• AIM OF THE TASK: Your response should be an exact transcription of the data, images excluded.

• DATA BELOW:
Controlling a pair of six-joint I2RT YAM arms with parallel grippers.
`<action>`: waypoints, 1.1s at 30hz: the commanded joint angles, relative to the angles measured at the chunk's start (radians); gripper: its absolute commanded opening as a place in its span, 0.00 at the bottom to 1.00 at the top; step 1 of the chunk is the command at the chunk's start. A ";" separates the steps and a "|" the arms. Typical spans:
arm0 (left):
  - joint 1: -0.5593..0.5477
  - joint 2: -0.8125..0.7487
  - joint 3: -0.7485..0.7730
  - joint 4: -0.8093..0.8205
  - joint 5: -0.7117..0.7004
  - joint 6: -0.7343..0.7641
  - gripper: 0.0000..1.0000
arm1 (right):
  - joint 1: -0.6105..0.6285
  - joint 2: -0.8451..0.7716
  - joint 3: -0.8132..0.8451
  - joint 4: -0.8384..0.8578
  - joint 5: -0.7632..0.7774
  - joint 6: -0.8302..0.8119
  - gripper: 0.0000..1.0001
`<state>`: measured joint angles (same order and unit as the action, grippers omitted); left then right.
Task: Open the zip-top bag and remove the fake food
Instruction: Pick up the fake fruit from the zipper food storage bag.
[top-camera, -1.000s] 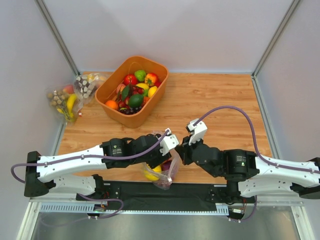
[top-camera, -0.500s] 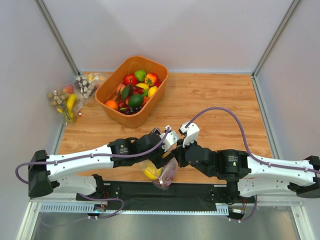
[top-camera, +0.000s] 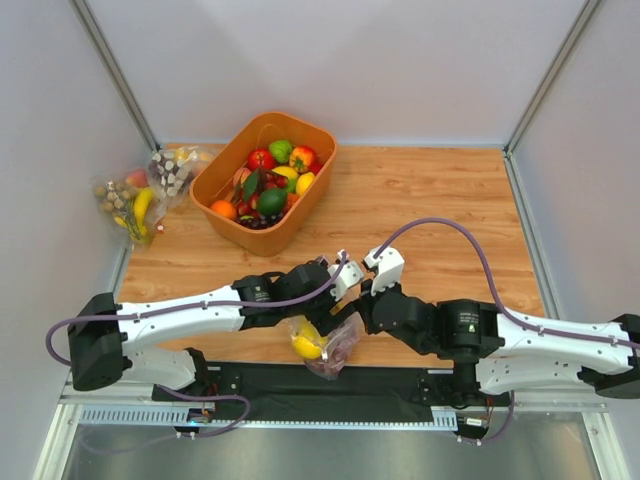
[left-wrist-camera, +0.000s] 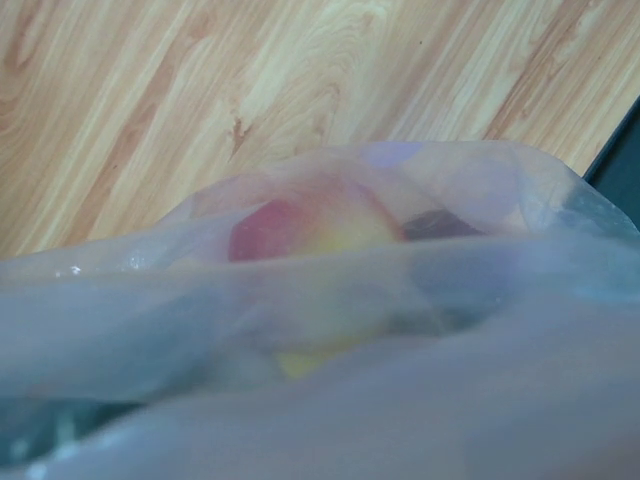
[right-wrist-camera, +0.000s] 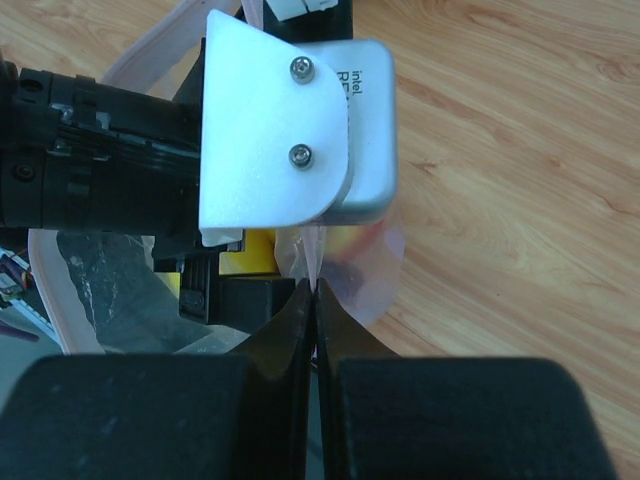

• EXERCISE RESULT:
Controlling a pair of six-joint I2RT YAM arms with parallel grippers.
`<action>`: waypoints, 1.1s at 30hz: the commanded joint angles, relative to the angles measured at the chunk's start (radians); gripper: its absolute commanded opening as a place in its span, 0.00 at the bottom to 1.00 at the top; step 1 of the chunk is the command at the chunk's start. A ";" separates the steps and a "|" the arms. Typical spans:
arm0 (left):
  - joint 1: -0.5593..0.5477
  - joint 2: -0.8125..0.7487
  - joint 3: -0.7485..0.7730
  - joint 4: -0.8093..0.8205
  - joint 5: -0.7117..0.7004
  - joint 6: -0.7343..0.7641
  - gripper: 0.0000..1.0000
arm1 (right):
  - joint 1: -0.6105..0.6285
  - joint 2: -0.8451..0.7716
  - joint 3: -0.8132..0.8451
  - joint 4: -0.8384..0.8578
  - joint 5: -0.7632..0.7774
  - joint 6: -0.8302..0.8119
  - gripper: 0.0000..1.0001
`<state>`: measured joint angles (same order and unit as the action, grippers omitted); left then right.
Task: Open the zip-top bag and remove the fake food
Instruction: Pick up the fake fruit from the zipper food storage bag.
[top-camera, -1.000s] 
[top-camera, -0.500s] 
[top-camera, +0.000s] 
[left-wrist-camera, +0.000s] 
[right-wrist-camera, +0.000s] 

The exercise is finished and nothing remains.